Open 34j opened this issue 4 months ago • 3 comments

I always wonder how to design a vectorizable function when the sizes of the input and output arrays are different. In other words, I am always unsure whether to shift the “core dimension” to the back

def polar_coordinates(r, theta):
    xp = array_api_compat(r, theta)
    return xp.stack([r * xp.cos(theta), r * xp.sin(theta)], axis=-1)

or to the front

def polar_coordinates(r, theta):
    xp = array_api_compat(r, theta)
    return xp.stack([r * xp.cos(theta), r * xp.sin(theta)], axis=0)

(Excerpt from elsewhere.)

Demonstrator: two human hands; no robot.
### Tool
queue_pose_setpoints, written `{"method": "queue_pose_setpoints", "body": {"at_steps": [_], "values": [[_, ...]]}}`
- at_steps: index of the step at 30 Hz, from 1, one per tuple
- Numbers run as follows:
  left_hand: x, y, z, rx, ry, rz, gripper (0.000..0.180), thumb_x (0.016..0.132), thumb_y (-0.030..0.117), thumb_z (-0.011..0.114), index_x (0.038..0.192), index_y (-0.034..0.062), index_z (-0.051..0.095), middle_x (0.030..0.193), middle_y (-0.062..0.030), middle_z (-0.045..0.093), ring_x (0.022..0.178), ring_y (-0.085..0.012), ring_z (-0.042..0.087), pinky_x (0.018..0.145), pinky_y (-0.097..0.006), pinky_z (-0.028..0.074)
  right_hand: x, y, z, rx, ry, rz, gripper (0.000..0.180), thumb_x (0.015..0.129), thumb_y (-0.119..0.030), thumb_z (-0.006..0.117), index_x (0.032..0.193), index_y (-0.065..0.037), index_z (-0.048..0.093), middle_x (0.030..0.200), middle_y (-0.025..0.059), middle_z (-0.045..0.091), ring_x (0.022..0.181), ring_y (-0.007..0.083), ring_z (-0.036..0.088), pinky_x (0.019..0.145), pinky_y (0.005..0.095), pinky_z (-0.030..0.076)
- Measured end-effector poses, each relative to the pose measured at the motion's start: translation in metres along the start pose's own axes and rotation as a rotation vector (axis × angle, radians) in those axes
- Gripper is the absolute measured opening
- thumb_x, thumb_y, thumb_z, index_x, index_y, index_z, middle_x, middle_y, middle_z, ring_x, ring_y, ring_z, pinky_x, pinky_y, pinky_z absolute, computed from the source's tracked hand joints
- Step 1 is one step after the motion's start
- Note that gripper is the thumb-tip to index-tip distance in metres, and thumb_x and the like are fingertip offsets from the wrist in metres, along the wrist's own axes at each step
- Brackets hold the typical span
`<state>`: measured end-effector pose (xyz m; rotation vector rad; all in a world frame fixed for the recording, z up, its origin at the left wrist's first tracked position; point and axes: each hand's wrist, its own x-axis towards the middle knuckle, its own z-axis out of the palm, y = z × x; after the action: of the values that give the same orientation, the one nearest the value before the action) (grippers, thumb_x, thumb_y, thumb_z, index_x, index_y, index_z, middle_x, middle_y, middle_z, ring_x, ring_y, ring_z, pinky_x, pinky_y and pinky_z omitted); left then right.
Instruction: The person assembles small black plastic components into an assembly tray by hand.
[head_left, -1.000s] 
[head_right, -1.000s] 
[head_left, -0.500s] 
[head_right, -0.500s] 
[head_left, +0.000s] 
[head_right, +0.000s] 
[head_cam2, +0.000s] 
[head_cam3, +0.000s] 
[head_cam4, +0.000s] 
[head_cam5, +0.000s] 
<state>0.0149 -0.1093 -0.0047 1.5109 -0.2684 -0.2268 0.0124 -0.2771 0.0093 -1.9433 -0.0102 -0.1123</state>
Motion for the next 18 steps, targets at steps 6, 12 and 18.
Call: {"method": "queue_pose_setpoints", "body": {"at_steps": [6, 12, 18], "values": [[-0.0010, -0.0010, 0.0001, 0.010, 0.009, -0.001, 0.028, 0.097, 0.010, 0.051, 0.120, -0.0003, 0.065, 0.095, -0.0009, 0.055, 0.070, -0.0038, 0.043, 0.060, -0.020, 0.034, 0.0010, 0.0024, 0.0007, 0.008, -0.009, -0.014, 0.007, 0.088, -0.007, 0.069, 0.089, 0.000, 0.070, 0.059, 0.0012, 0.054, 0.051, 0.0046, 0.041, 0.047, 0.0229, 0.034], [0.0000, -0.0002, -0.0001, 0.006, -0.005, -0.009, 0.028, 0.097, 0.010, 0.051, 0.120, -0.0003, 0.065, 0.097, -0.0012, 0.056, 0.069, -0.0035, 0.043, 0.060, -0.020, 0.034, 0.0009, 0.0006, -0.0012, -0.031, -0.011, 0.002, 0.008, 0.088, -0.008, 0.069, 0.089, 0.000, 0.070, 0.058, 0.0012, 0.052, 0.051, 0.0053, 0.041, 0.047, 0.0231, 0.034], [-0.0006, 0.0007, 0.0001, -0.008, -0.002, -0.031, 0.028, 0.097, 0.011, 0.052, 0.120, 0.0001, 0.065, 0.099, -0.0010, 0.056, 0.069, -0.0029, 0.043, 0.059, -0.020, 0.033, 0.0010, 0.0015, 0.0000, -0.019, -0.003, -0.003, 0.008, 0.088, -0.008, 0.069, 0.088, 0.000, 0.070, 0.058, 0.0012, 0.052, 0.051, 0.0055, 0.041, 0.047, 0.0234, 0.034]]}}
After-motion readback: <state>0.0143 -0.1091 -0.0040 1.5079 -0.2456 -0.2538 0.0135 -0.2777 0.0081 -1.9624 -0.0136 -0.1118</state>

Is there any plans to add recommendations for this to array API? For reference

  • Numpy's gufunc puts "core dimension" to the back https://numpy.org/doc/stable/reference/c-api/generalized-ufuncs.html

  • Recently added scipy.special.sph_harm_y_all puts "core dimension" to the front https://docs.scipy.org/doc/scipy/reference/generated/scipy.special.sph_harm_y_all.html

  • Since broadcasting adjusts shapes to the back, by putting "core dimension" to the back one can more easily interact with newly added feature (dimension), and vice versa.

  • In terms of calculation speed, this should be related to C-style and Fortran-style indexing.

34j avatar Aug 22 '25 05:08 34j

Is there any plans to add recommendations for this to array API?

I don't think so. Given that we're rarely designing new APIs and usually adopting what is already common across array libraries, we haven't had to give this one any thought.

Both broadcasting and batching (linalg APIs, deep learning operators) grow new dimensions at the front, so that seems to be the prevalent pattern - gufuncs are niche in comparison. However, as long as you document it well, either choice seems reasonable and has precedent.

rgommers avatar Aug 22 '25 07:08 rgommers

I see, I'm starting to feel like either would be fine. Regarding the speed, considering that many libraries use C-style indexing, is it okay to say that ordinary vectorizable array API compatible code would be faster if it grows "new dimensions at the front"?

34j avatar Aug 22 '25 08:08 34j

As a data point, scipy.interpolate typically adds batch dimensions to the end. This did cause some mild inconveniences, mostly because it's not what usual broadcasting does.